→ **Assignment**
The whole listing should be retyped exactly as it appears.

→ **Dataset section**
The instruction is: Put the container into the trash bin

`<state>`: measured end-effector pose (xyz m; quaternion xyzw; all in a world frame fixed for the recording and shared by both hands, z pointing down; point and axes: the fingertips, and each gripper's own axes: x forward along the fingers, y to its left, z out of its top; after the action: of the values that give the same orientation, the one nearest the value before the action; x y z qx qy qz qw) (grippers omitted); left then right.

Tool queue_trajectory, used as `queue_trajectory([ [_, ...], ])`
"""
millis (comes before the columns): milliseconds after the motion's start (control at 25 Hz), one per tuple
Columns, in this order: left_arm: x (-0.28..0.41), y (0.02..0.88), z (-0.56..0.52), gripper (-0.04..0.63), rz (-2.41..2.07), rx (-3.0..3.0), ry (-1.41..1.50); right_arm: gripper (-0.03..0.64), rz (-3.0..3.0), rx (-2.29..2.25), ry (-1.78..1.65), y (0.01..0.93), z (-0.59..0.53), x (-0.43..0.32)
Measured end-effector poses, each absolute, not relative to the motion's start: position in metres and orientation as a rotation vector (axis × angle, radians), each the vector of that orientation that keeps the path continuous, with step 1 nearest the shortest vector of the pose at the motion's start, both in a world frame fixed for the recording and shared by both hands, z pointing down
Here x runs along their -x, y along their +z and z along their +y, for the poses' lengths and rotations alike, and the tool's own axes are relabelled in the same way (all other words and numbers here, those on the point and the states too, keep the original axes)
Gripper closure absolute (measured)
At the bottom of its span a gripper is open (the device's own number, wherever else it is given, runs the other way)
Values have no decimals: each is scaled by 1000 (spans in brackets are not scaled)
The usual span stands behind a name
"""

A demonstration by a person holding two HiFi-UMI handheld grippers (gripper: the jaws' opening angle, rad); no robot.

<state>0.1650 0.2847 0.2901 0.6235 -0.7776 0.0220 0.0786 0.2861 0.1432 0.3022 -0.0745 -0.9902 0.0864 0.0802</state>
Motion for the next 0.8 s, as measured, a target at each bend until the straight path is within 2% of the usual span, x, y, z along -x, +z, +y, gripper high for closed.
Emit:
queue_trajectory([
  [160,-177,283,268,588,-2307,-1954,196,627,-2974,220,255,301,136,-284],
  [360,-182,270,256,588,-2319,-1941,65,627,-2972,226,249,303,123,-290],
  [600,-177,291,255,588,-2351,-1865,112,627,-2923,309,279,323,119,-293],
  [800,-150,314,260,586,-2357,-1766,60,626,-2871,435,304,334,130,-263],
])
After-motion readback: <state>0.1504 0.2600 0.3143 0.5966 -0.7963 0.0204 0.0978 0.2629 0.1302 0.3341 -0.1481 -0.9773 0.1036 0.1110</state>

→ **Result for this exercise**
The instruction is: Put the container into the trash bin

`<state>`: measured end-effector pose (xyz m; quaternion xyzw; all in a world frame fixed for the recording and shared by both hands, z pointing down; point and axes: the fingertips, and each gripper's own axes: x forward along the fingers, y to its left, z out of its top; after the action: of the values that give the same orientation, the one nearest the value before the action; x y z qx qy qz qw) (grippers omitted); left then right.

Tool queue_trajectory, used as `queue_trajectory([ [_, ...], ])`
"""
millis (comes before the columns): milliseconds after the motion's start (control at 25 Hz), one per tuple
Columns, in this order: left_arm: x (-0.28..0.41), y (0.02..0.88), z (-0.56..0.52), gripper (-0.04..0.63), rz (-2.41..2.07), rx (-3.0..3.0), ry (-1.41..1.50); right_arm: gripper (-0.03..0.64), rz (-3.0..3.0), rx (-2.29..2.25), ry (-1.78..1.65), y (0.01..0.93), z (-0.59..0.53), x (-0.43..0.32)
Measured end-effector poses, each absolute, not relative to the motion's start: position in metres and orientation as a rotation vector (axis × angle, radians), each the vector of that orientation that keeps the path continuous, with step 1 nearest the shortest vector of the pose at the motion's start, both in a world frame fixed for the recording and shared by both hands, z pointing down
Here x runs along their -x, y along their +z and z along their +y, for the poses' lengths and rotations alike, and the tool's own axes are relabelled in the same way (all other words and numbers here, those on the point and the states too, keep the original axes)
Gripper closure absolute (measured)
At the bottom of its span a gripper is open (the device's own number, wherever else it is given, runs the other way)
Values have no decimals: each is scaled by 1000 (spans in brackets are not scaled)
The usual span stands behind a name
"""

A demonstration by a person holding two HiFi-UMI handheld grippers (gripper: the jaws' opening angle, rad); no robot.

<state>0.1650 0.2847 0.2901 0.6235 -0.7776 0.0220 0.0786 0.2861 0.1432 0.3022 -0.0745 -0.9902 0.0864 0.0802</state>
Motion for the next 0.8 s, as measured, a target at each bend until the straight path is within 2% of the usual span, x, y, z along -x, +z, +y, gripper high for closed.
Emit:
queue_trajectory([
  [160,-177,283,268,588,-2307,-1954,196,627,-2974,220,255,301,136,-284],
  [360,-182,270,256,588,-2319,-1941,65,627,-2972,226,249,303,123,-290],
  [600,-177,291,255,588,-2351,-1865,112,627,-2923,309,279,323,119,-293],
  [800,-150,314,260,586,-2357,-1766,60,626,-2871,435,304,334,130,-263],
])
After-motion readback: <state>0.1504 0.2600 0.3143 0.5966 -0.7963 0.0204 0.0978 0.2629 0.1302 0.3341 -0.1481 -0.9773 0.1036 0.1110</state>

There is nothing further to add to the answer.